Published online by Cambridge University Press:  27 November 2020

Raúl E. Campos
Affiliation:
Instituto de Limnología ‘Dr Raúl A. Ringuelet’, Universidad Nacional de La Plata-CONICET, CCT La Plata, Boulevard 120 y 62, No. 1437, La Plata (B 1900), Buenos Aires, Argentina
Gabriela Zanotti
Affiliation:
Departamento de Ecología, Genética y Evolución, and Instituto IEGEBA (UBA-CONICET), Facultad de Ciencias Exactas y Naturales, Universidad de Buenos Aires, Ciudad Universitaria, Pabellón 2, 4to piso, Laboratorio 54, C1428EHA, Buenos Aires, Argentina
Cristian M. Di Battista
Affiliation:
Instituto de Limnología ‘Dr Raúl A. Ringuelet’, Universidad Nacional de La Plata-CONICET, CCT La Plata, Boulevard 120 y 62, No. 1437, La Plata (B 1900), Buenos Aires, Argentina
Javier O. Gimenez
Affiliation:
Instituto de Medicina Regional, Área de Entomología, Universidad Nacional del Nordeste (UNNE), Avda. Las Heras, 727, 3500, Resistencia, Chaco, Argentina
Sylvia Fischer*
Affiliation:
Departamento de Ecología, Genética y Evolución, and Instituto IEGEBA (UBA-CONICET), Facultad de Ciencias Exactas y Naturales, Universidad de Buenos Aires, Ciudad Universitaria, Pabellón 2, 4to piso, Laboratorio 54, C1428EHA, Buenos Aires, Argentina
*
Author for correspondence: Sylvia Fischer, Email: [email protected]

Abstract

In Argentina, the mosquito Aedes aegypti (L.) (Diptera: Culicidae) is distributed from subtropical to temperate climates.

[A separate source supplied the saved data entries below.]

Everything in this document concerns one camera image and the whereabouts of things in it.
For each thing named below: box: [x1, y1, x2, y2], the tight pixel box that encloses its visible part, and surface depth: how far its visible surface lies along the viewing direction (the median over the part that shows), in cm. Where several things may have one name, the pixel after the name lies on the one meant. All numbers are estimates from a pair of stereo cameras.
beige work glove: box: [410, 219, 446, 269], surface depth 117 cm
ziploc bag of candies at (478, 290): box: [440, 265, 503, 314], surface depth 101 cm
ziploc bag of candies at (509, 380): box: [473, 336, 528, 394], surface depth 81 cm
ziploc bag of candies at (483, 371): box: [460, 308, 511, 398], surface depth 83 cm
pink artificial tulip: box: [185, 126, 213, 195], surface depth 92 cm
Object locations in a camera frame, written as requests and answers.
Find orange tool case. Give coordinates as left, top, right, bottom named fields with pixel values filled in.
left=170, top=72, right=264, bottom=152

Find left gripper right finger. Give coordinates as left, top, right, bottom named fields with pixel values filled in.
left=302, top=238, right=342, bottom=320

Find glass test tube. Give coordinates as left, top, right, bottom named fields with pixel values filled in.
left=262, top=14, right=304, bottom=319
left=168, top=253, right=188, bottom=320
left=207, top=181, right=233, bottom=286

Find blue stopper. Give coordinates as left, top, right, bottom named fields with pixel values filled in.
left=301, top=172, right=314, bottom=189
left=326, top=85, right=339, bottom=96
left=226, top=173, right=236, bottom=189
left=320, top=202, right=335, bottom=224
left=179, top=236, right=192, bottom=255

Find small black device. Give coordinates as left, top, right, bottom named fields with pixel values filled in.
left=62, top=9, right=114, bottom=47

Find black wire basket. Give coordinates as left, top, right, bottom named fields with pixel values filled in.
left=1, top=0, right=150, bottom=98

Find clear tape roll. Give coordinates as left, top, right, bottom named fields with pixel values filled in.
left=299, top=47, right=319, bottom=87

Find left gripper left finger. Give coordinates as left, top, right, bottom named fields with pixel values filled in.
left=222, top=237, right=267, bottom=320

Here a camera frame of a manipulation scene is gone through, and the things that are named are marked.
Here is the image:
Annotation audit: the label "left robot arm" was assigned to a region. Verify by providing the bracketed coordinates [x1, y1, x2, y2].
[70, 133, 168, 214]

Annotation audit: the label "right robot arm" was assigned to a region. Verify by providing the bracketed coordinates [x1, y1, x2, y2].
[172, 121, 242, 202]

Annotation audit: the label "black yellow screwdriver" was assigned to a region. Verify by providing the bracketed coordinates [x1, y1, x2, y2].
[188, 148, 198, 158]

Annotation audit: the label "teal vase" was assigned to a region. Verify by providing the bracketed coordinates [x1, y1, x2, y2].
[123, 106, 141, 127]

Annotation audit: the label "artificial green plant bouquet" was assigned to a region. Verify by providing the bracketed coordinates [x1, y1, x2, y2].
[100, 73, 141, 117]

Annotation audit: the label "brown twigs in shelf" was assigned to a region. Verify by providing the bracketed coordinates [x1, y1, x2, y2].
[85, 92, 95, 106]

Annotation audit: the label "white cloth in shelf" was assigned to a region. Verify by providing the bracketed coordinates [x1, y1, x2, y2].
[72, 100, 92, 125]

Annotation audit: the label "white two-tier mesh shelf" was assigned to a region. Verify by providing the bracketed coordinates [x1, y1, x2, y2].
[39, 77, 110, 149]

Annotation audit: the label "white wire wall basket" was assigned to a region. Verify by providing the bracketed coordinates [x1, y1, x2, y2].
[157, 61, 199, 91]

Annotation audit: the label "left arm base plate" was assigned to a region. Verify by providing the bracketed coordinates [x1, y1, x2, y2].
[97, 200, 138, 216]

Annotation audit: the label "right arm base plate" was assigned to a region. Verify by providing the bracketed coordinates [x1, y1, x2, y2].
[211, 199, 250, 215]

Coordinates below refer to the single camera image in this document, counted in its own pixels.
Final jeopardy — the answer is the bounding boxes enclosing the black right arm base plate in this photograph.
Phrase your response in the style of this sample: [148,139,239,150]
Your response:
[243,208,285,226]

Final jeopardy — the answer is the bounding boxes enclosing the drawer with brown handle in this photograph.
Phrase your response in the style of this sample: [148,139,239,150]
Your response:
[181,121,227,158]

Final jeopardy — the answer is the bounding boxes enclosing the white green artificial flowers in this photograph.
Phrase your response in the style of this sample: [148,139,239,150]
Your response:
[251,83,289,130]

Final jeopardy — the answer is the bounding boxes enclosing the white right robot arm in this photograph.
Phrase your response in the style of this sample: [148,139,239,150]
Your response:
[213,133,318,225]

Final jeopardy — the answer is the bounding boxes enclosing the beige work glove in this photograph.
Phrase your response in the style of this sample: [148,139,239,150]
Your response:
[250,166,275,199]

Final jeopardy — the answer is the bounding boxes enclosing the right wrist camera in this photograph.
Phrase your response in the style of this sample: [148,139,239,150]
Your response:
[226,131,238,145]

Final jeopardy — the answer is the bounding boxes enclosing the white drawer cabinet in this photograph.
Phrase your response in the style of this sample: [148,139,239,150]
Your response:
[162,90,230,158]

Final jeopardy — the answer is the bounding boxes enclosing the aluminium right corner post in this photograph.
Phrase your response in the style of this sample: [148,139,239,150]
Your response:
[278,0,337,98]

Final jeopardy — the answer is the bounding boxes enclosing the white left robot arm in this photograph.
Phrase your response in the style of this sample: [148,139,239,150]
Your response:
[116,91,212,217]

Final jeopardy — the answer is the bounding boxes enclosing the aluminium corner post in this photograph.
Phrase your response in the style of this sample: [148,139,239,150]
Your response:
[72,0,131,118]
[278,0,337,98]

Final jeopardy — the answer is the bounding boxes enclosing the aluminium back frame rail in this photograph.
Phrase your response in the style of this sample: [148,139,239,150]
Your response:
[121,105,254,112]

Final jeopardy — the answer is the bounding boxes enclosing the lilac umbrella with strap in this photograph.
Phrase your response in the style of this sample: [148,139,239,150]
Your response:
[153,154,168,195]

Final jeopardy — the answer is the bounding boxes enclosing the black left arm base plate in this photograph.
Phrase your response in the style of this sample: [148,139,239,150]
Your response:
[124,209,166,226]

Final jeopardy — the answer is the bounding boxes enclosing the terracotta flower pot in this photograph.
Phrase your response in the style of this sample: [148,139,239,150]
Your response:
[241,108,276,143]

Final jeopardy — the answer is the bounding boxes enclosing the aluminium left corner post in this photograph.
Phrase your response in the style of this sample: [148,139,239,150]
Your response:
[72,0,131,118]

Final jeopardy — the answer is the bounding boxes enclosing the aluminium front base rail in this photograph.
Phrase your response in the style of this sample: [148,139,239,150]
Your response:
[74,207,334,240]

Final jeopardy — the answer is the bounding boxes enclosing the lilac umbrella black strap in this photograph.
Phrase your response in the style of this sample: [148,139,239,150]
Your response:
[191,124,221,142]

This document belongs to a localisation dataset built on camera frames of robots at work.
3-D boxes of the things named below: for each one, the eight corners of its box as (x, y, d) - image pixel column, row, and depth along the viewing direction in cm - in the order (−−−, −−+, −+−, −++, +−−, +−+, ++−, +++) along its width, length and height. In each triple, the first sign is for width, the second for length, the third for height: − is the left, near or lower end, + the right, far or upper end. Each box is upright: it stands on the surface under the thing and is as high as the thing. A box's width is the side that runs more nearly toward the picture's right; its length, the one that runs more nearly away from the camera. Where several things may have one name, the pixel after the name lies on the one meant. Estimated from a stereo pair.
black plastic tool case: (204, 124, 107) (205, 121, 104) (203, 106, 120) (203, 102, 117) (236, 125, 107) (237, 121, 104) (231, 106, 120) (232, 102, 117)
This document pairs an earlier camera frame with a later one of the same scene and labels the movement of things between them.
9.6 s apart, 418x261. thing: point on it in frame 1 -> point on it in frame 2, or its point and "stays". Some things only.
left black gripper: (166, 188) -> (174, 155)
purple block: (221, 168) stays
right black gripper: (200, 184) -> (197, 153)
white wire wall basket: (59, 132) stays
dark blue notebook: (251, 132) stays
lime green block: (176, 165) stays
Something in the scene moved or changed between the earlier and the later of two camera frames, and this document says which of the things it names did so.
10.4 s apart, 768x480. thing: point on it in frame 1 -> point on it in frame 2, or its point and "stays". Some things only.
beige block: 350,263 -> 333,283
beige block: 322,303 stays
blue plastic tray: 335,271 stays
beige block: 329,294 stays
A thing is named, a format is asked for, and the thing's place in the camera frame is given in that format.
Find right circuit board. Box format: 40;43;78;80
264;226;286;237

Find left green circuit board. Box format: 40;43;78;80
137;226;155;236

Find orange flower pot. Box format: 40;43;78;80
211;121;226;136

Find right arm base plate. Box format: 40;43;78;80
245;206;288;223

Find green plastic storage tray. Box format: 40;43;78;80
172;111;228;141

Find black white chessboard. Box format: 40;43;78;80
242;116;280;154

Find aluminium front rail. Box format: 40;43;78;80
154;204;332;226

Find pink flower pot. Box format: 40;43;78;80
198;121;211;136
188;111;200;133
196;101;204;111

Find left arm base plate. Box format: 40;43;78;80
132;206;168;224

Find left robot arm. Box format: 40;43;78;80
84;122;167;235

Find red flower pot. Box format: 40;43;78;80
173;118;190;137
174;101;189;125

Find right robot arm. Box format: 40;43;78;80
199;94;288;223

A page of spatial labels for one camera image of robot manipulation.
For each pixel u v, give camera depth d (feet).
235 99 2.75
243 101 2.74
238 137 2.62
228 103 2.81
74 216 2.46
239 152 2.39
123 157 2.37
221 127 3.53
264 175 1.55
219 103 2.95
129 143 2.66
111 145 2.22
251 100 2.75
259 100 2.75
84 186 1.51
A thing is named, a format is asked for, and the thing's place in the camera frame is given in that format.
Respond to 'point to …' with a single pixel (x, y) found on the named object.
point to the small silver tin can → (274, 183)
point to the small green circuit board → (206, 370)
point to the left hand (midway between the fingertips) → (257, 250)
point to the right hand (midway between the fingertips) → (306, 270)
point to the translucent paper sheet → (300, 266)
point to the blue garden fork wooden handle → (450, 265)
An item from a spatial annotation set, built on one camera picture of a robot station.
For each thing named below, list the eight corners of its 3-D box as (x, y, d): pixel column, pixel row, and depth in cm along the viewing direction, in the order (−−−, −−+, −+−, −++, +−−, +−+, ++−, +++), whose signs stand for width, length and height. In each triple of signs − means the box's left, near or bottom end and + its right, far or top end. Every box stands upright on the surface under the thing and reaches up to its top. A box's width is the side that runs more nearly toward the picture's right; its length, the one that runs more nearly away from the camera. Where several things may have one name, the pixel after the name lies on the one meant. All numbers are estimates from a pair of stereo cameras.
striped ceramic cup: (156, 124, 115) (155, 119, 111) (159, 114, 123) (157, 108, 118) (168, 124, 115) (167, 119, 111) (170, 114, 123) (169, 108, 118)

Here, we hypothesized that the expansion of Ae. aegypti into colder regions is favoured by high-phenotypic plasticity and an adaptive inhibition of egg hatching at low temperatures. Thus, we investigated the hatching response of eggs of three populations: one from a subtropical region (Resistencia) and two from temperate regions (Buenos Aires City and San Bernardo) of Argentina. Eggs collected in the field were raised in three experimental colonies. F1 eggs were acclimated for 7 days prior to immersion at 7.6 or 22°C (control eggs). Five immersion temperatures were tested: 7.6, 10.3, 11.8, 14.1 and 16°C (range of mean winter temperatures of the three localities). A second immersion at 22°C was performed 2 weeks later to assess the inhibition to hatch under favourable conditions. After the first immersion, we compared the proportions of hatched eggs and dead larvae among treatment levels, whereas after the second immersion we compared the hatching response among the three populations. The factors that most influenced the egg hatching response were the geographical origin of the populations and the immersion temperature, but not the acclimation temperature. The proportions of hatching and larval mortality at low temperatures were higher for Resistencia than for Buenos Aires and San Bernardo, whereas the hatching response at ambient temperature was lower for San Bernardo than for Buenos Aires and Resistencia. The results support the hypothesis that populations from colder regions show an adaptive inhibition of egg hatching.

Type
Research Paper
Copyright
Copyright © The Author(s), 2020. Published by Cambridge University Press.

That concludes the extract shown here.